This example has one item with the type "http://example.org/animals#cat" and
the following properties:
Property    Value
name    Hedral
http://example.com/fn    Hedral
desc    Hedral is a male american domestic shorthair, with a fluffy black fur
with white paws and belly.
http://example.com/color    black
http://example.com/color    white
img    .../hedral.jpeg
1.6 Using the microdata DOM API

This section is non-normative.

The microdata becomes even more useful when scripts can use it to expose
information to the user, for example offering it in a form that can be used by
other applications.

The document.getItems(typeNames) method provides access to the top-level
microdata items. It returns a NodeList containing the items with the specified
types, or all types if no argument is specified.

Each item is represented in the DOM by the element on which the relevant
itemscope attribute is found. These elements have their element.itemScope IDL
attribute set to true.

The type(s) of items can be obtained using the element.itemType IDL attribute
on the element with the itemscope attribute.

This sample shows how the getItems() method can be used to obtain a list of
all the top-level microdata items of a particular type given in the document:

var cats = document.getItems("http://example.com/feline");

Once an element representing an item has been obtained, its properties can be
extracted using the properties IDL attribute. This attribute returns an
HTMLPropertiesCollection, which can be enumerated to go through each element
that adds one or more properties to the item.
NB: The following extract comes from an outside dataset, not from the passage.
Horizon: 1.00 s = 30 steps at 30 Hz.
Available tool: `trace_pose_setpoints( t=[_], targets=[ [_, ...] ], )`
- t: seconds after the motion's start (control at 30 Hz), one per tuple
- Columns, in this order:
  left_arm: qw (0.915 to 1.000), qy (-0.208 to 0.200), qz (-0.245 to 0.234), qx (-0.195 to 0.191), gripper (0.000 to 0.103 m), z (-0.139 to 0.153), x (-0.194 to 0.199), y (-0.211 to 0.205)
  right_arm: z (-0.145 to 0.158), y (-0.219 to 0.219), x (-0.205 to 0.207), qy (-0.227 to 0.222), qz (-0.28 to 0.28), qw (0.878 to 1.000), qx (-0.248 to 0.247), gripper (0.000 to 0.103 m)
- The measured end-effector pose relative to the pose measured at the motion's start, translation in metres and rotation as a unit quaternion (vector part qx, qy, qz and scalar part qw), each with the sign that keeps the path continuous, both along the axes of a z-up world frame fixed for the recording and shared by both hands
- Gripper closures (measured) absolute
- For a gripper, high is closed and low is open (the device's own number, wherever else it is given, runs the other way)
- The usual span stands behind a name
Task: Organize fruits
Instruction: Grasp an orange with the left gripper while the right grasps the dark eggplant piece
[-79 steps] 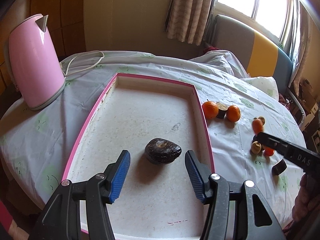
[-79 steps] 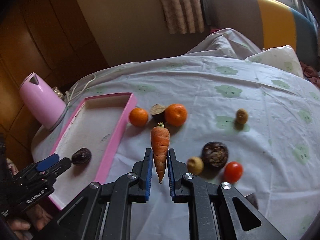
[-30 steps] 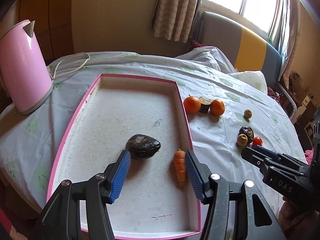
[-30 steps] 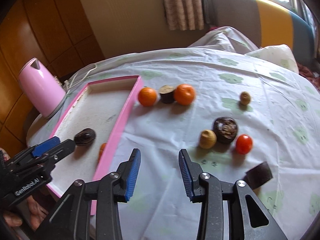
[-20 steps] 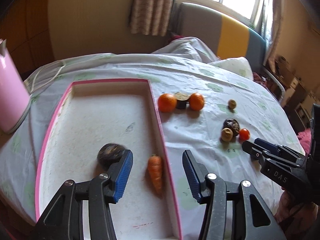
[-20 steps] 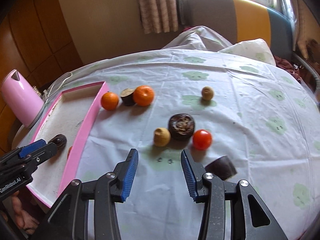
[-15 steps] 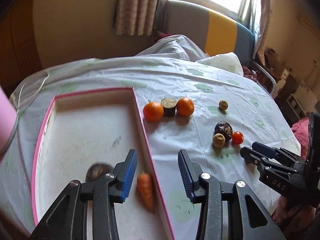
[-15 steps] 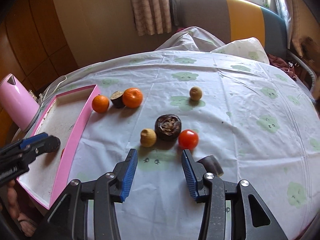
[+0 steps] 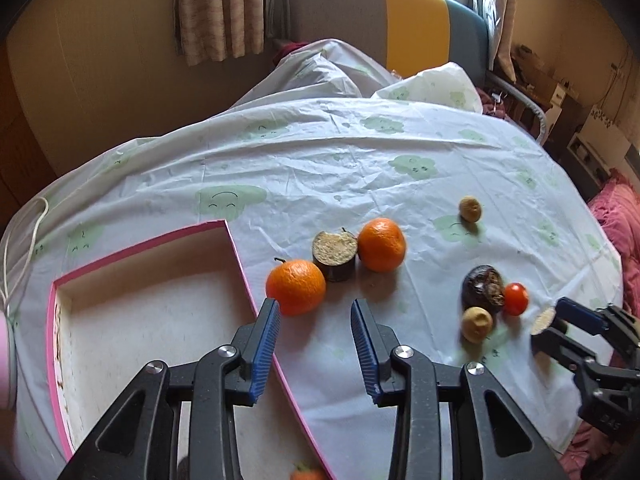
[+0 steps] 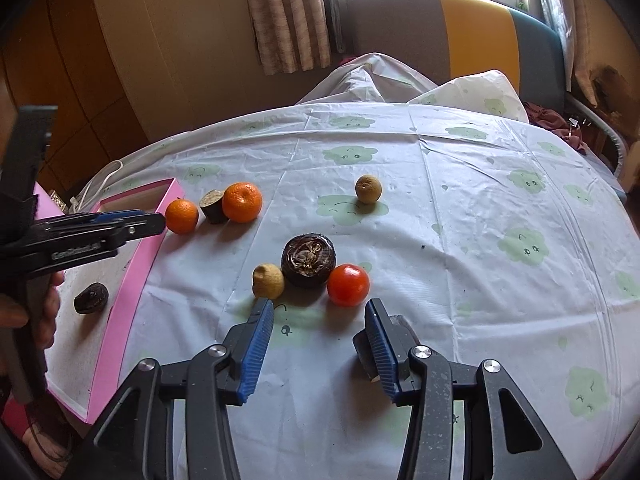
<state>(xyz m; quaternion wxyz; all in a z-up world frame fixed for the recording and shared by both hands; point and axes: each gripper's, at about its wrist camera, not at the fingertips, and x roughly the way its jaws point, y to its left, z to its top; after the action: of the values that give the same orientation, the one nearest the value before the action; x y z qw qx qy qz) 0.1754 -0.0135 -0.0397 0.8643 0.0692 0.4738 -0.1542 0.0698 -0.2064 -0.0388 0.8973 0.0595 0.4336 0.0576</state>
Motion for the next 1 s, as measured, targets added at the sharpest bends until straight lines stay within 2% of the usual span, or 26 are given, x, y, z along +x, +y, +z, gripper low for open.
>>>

It can also be indexed by name,
which will return an object with a list of the elements that add properties
with that name.

Each element that adds a property also has a itemValue IDL attribute that
returns its value.

This sample gets the first item of type "http://example.net/user" and then
pops up an alert using the "name" property from that item.

var user = document.getItems('http://example.net/user')[0];
alert('Hello ' + user.properties['name'][0].itemValue + '!');

The HTMLPropertiesCollection object, when indexed by name in this way,
actually returns a PropertyNodeList object with all the matching properties.
The PropertyNodeList object can be used to obtain all the values at once using
its getValues method, which returns an array of all the values.

In an earlier example, a "http://example.org/animals#cat" item had two
"http://example.com/color" values. This script looks up the first such item
and then lists all its values.

var cat = document.getItems('http://example.org/animals#cat')[0];
var colors = cat.properties['http://example.com/color'].getValues();
var result;
if (colors.length == 0) {
  result = 'Color unknown.';
} else if (colors.length == 1) {
  result = 'Color: ' + colors[0];
} else {
  result = 'Colors:';
  for (var i = 0; i < colors.length; i += 1)
    result += ' ' + colors[i];
}

It's also possible to get a list of all the property names using the object's
names IDL attribute.

This example creates a big list with a nested list for each item on the page,
each with of all the property names used in that item.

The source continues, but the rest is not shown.